May 7, 2019 , bY reuven
Python

I was delighted to appear on the popular “Talk Python to Me” podcast, run by Michael Kennedy. In the podcast, I talk about teaching, learning, and teaching Python to companies. If you’re interested in how to learn better or teach better, then I think you’ll enjoy this episode!

The episode is here: https://talkpython.fm/episodes/show/210/making-the-most-out-of-in-person-training

Making your Python decorators even better, with functool.wraps

May 5, 2019 , bY reuven
Python

The good news: I gave a talk on Friday morning, at PyCon 2019, called “Practical decorators.”

The better news: It was a huge crowd, and people have responded very warmly to the talk. Thanks to everyone at PyCon who came to talk to me about it!

However: Several people, at the talk and afterwards, asked me about “functool.wraps“.

So, please think of this post as an addendum to my talk.

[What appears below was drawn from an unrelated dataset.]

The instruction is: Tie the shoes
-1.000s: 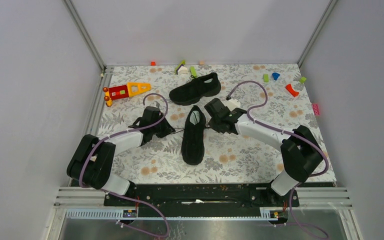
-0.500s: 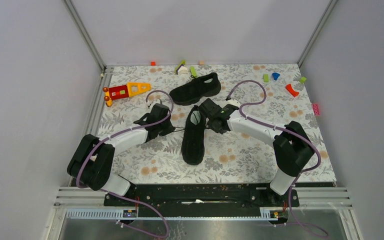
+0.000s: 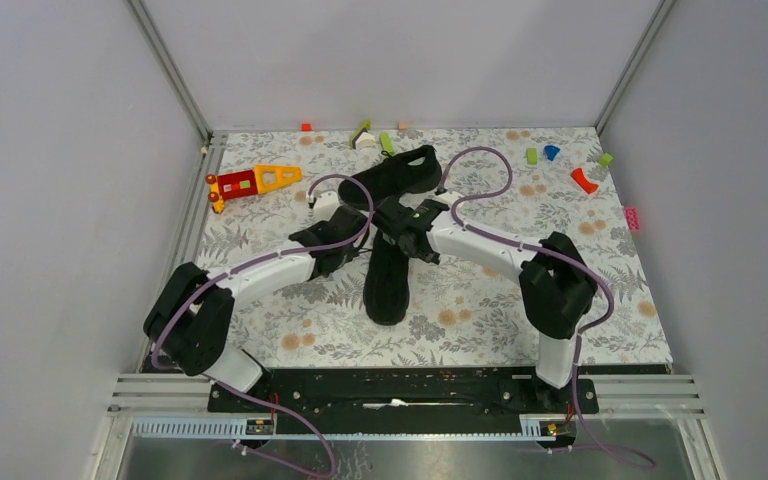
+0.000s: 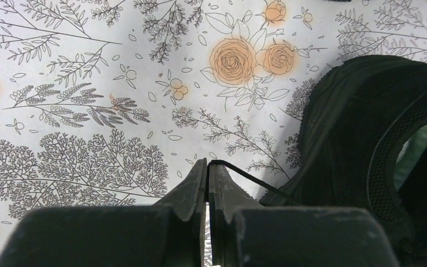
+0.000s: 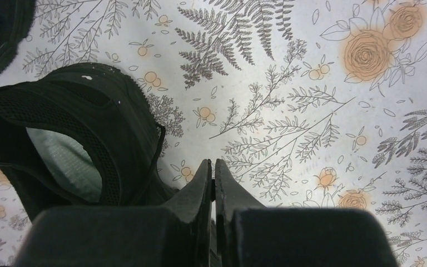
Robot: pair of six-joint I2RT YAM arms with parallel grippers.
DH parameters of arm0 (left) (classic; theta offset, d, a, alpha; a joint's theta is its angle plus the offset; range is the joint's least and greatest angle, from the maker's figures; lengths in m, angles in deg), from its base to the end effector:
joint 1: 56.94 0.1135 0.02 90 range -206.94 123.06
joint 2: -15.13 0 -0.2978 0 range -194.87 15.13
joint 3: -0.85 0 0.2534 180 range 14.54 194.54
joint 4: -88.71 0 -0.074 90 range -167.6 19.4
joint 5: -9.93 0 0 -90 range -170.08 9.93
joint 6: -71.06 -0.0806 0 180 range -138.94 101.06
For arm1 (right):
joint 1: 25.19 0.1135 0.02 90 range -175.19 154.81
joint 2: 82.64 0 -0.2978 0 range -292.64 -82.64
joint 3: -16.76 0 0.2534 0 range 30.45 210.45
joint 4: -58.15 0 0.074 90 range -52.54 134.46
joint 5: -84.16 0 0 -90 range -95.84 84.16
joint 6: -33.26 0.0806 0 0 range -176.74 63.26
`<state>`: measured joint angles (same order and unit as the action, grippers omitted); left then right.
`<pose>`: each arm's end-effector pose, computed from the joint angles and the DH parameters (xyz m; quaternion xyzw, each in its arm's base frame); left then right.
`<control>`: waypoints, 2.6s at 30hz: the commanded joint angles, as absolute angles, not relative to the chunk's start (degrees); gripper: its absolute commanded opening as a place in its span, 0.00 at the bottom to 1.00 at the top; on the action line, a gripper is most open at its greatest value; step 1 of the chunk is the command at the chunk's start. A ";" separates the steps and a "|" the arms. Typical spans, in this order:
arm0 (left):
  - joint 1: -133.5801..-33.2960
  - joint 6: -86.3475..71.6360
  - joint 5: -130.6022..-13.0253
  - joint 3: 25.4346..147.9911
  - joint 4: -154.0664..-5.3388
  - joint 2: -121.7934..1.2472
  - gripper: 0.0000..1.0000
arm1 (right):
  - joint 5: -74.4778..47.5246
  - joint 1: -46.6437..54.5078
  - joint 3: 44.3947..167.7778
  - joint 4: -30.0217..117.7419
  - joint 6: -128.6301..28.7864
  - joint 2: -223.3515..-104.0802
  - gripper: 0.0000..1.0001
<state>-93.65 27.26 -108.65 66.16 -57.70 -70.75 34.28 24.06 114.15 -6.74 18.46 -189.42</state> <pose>0.2801 -0.1607 0.2041 -0.1520 0.9126 -0.0214 0.3790 0.2957 0.2636 0.2267 0.2546 0.8962 -0.0447 0.3605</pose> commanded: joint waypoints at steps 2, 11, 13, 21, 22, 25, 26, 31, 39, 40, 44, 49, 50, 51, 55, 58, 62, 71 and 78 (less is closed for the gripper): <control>-94.14 25.32 -122.62 68.57 -49.43 -73.64 0.00 | 43.53 23.36 117.35 -21.34 20.87 -191.82 0.00; -95.14 25.00 -125.18 70.09 -47.13 -75.17 0.00 | 45.46 23.32 118.15 -25.10 23.68 -192.42 0.00; -95.40 25.01 -126.10 70.48 -46.44 -75.46 0.00 | 45.71 23.32 118.93 -26.48 24.09 -193.01 0.00; -95.82 25.19 -127.83 71.14 -45.17 -75.92 0.00 | 45.93 23.36 119.87 -27.74 24.87 -193.69 0.00; -95.87 25.12 -127.88 71.10 -45.17 -75.92 0.00 | 45.92 23.33 119.87 -27.71 24.83 -193.79 0.00; -95.87 25.14 -127.28 71.15 -45.40 -76.01 0.00 | 45.86 23.32 120.14 -27.77 24.67 -193.97 0.00; -95.83 24.99 -126.76 71.15 -45.78 -75.91 0.00 | 45.77 23.32 120.18 -27.49 24.38 -193.97 0.00; -95.00 22.91 -114.22 70.32 -50.80 -72.14 0.00 | 42.27 23.41 109.38 -5.83 11.79 -185.88 0.00; -94.03 20.78 -104.22 66.79 -58.05 -61.38 0.17 | 33.90 23.32 98.39 17.54 -2.79 -176.18 0.10; -93.96 20.59 -103.74 65.97 -58.75 -60.35 0.22 | 32.63 23.34 97.51 19.45 -4.03 -175.50 0.15; -92.72 20.16 -99.70 63.35 -60.47 -56.99 0.39 | 27.81 23.32 93.13 25.92 -8.10 -171.18 0.44; -91.53 19.33 -90.70 59.31 -64.73 -51.90 0.60 | 21.47 22.77 85.77 33.68 -11.59 -163.99 0.64; -91.30 19.22 -88.95 58.44 -65.84 -50.90 0.65 | 19.54 22.38 84.17 35.57 -12.26 -162.67 0.66; -91.11 19.17 -87.17 57.54 -66.93 -49.99 0.76 | 17.85 21.97 82.54 37.70 -12.60 -161.30 0.70; -89.95 18.96 -81.41 53.53 -72.18 -45.34 0.92 | 9.32 19.19 74.86 48.98 -13.90 -156.20 0.77; -88.56 18.45 -77.82 49.42 -75.77 -41.32 0.91 | 2.88 15.98 69.94 55.36 -15.97 -152.77 0.79; -86.23 16.51 -81.65 45.65 -75.96 -33.83 0.93 | -0.48 12.02 65.88 57.22 -21.71 -144.72 0.85; -86.18 9.35 -107.13 36.99 -79.88 -16.77 0.99 | 11.64 2.45 64.09 44.91 -37.86 -127.63 0.92; -86.12 -0.72 -121.90 33.06 -84.12 -14.77 0.99 | 15.13 -9.29 57.43 46.86 -39.46 -122.65 0.94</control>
<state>-86.33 6.50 -108.67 33.35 -77.85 -13.88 10.09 -5.29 60.80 46.54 -36.07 -123.37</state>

Let’s assume that I have the same simple decorator that I showed at the top of my talk, “mydeco”, which takes a function’s output and puts it into a string, followed by three exclamation points:

def mydeco(func):
    def wrapper(*args, **kwargs):
        return f'{func(*args, **kwargs)}!!!'
    return wrapper

Let’s now decorate two different functions with “mydeco”:

@mydeco
def add(a, b):
    '''Add two objects together, the long way'''
    return a + b

@mydeco
def mysum(*args):
    '''Sum any numbers together, the long way'''
    total = 0
    for one_item in args:
        total += one_item
    return total

What happens when I run these functions? They do what we would expect:

>>> add(10, 20)
'30!!!'

>>> mysum(10, 20, 30, 40, 50)
'150!!!

Fantastic! We get each function’s result back, as a string, with the exclamation points. The decorator worked.

But there are a few issues with what we did. For example, what if I ask each function for its name:

>>> add.__name__
'wrapper'

>>> mysum.__name__
'wrapper'

The __name__ attribute, which gives us the name of a function when we define it, now reflects the returned internal function, “wrapper”, in our decorator. Now, this might be true, but it’s not helpful.

It gets even worse if we ask to see the docstring:

>>> help(add)
Help on function wrapper in module __main__:
wrapper(*args, **kwargs)

>>> help(mysum)
Help on function wrapper in module __main__:
wrapper(*args, **kwargs)

In other words: We are now getting the docstring and function signature of “wrapper”, the inner function. And this is a problem, because now someone cannot easily find out how our decorated function works.

We can solve this problem, at least partially, by assigning to the __name__ and __doc__ attributes in our decorator:

def mydeco(func):
    def wrapper(*args, **kwargs):
        return f'{func(*args, **kwargs)}!!!'
    wrapper.__name__ = func.__name__
    wrapper.__doc__ = func.__doc__
    return wrapper

If we use this version of the decorator, then each time we return “wrapper” from our decorator, then we’re doing so after first assigning the original function’s name and docstring to it. If we do this, then things will work the way we want. Mostly:

>>> help(add)
Help on function add in module __main__:

add(*args, **kwargs)
     Add two objects together, the long way

>>> help(mysum)
Help on function mysum in module __main__:

mysum(*args, **kwargs)
    Sum any numbers together, the long way

The good news is that we’ve now fixed the naming and the docstring problem. But the function signature is still that super-generic one, looking for both *args and **kwargs.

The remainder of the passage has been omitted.